Già in generale bisognerebbe andarci con cautela e delicatezza con gli appelli al voto a cittadini di un altro Paese. Ai convinti, di un campo e dell’altro, è inutile parlare, lo insegnano fin dalla prima lezione gli esperti di comunicazione politica. E quanto a quelli che ancora non hanno deciso, il rischio è di provocare una reazione di fastidio o di rigetto a causa della presunzione, implicita in ogni appello da parte di uno straniero, di saperne di più di loro, del loro Paese, della loro storia; quasi a volersi porre come il fratello maggiore che ti insegna che cosa ti conviene.

Infinite sono invece la rete di rapporti, la stratificazione dei ricordi, la catena di associazioni mentali, da cui discende la decisione di voto. Se poi il destinatario dell’appello è un israeliano, la cautela dovrebbe essere decuplicata: per riguardo anche solo agli ultimi 50 anni di storia.
Non hanno avuto preoccupazioni di questo genere i promotori italiani della “Lettera aperta agli elettori israeliani”. Niente di male nell’invitare gli elettori israeliani “con tutte le forze della [loro] solidarietà e della [loro] passione civile a votare per il candidato Mitzna appoggiando il suo programma di pace”: dopotutto anch’io, come chiedo voti per la sinistra in Italia, posso coerentemente chiedere voti per la sinistra in Israele senza per questo mostrare alcuna presunzione.
Ma, nell’appello, la parola terrorismo, la parola kamikaze, la parola attentati non sono neppure nominate; i 721 morti e 5060 feriti israeliani dal settembre 2000 a oggi sono pudicamente sintetizzati come “totale insicurezza nelle vostre stesse città”; la responsabilità viene esclusivamente addossata al “premier uscente” e alla “sua politica di repressione violenta”.

“Perché l’appello raccolga consensi in Israele – scrissi testualmente in risposta alla sollecitazione a firmare l’appello – é utile, anzi necessario, che si condanni esplicitamente l’aggressione che subisce quasi ogni giorno Israele ad opera dei kamikaze, e a causa dell’incapacità di Arafat di controllare la situazione”. La mia osservazione non fu ritenuta né “utile” né “necessaria”: l’appello uscì, sull’Unità del 16 Gennaio, senza modifiche e con la mia firma.
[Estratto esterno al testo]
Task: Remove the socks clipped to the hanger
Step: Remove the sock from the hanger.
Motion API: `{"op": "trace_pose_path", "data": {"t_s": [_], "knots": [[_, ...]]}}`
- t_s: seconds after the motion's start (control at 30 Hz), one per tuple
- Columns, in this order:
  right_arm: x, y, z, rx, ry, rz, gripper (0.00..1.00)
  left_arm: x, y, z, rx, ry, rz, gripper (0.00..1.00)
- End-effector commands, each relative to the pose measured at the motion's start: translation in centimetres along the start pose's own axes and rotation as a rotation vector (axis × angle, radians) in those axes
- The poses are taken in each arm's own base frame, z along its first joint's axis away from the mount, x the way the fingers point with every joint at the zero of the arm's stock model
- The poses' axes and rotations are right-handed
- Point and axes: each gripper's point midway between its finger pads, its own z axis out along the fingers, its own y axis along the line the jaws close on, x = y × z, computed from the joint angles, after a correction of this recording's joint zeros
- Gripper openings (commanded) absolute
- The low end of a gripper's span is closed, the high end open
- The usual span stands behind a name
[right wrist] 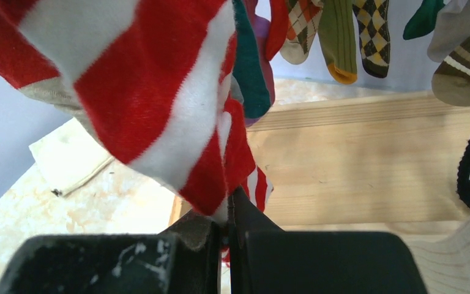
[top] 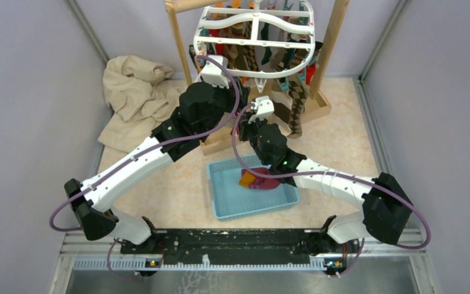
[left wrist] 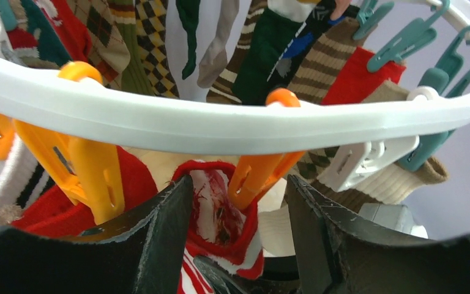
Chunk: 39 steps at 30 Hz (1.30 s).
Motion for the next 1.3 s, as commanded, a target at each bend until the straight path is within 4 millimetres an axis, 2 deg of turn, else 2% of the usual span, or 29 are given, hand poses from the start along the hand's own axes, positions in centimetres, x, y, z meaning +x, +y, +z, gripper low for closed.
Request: {"op": "trace_pose_path", "data": {"t_s": [0.0, 0.3, 0.73, 0.93, 1.27], "knots": [[-2.2, 0.7, -0.7, -0.035, -0.067, 0.032, 0.0, -3.4, 0.2, -0.2, -0.032, -0.104, -0.043, 0.63], [-1.8, 0.7, -0.8, -0.039, -0.062, 0.034, 0.0, -4.3, -0.2, 0.4, -0.029, -0.144, -0.064, 0.63], [-1.9, 0.5, -1.1, -0.039, -0.064, 0.039, 0.0, -3.2, -0.1, 1.8, -0.083, -0.136, -0.054, 0.63], [-2.1, 0.5, -1.2, -0.037, -0.065, 0.037, 0.0, -3.6, 0.0, 1.8, -0.105, -0.147, -0.041, 0.48], [-1.6, 0.2, -1.5, -0.034, -0.059, 0.03, 0.0, -4.8, -0.2, 1.5, -0.097, -0.166, -0.027, 0.36]]}}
Del che molto mi dolgo: non riguardo agli italiani che conoscono me, ma riguardo agli israeliani che conosco io. Riguardo in particolare ad alcuni di essi, a cui sono molto legato. Lasciarono l’Italia nel 1947, subito dopo la guerra patita e le persecuzioni scampate. Andarono in un kibbutz socialista, di quelli duri: c’era il deserto dove ora fiorisce un’immensa aiola di rose. Voteranno come sempre Labour. Mi vergogno quando immagino che cosa possono pensare di chi, sicuro nel proprio manicheismo, divide con facilità la repressione violenta e la reazione suicida; senza una parola per il dolore e la rabbia, la passione e la vendetta, per quel viluppo di logiche e di contraddizioni da cui dipendono, oggi in Israele, la vita e la morte. Mi vergogno perché penseranno che chi nelle sue tranquille case in Italia tranquillamente attribuisce ragioni e torti, più che a Israele, guarda all’Italia, e più che all’Italia, alle divisioni nella nostra sinistra. Di questo chiedo scusa a voi, Corrado e Shoshanna, Nella e Korci, ai vostri Naomi e Erela, Drori e Orna, e ai loro figli di cui neppure conosco più il nome. Shalom.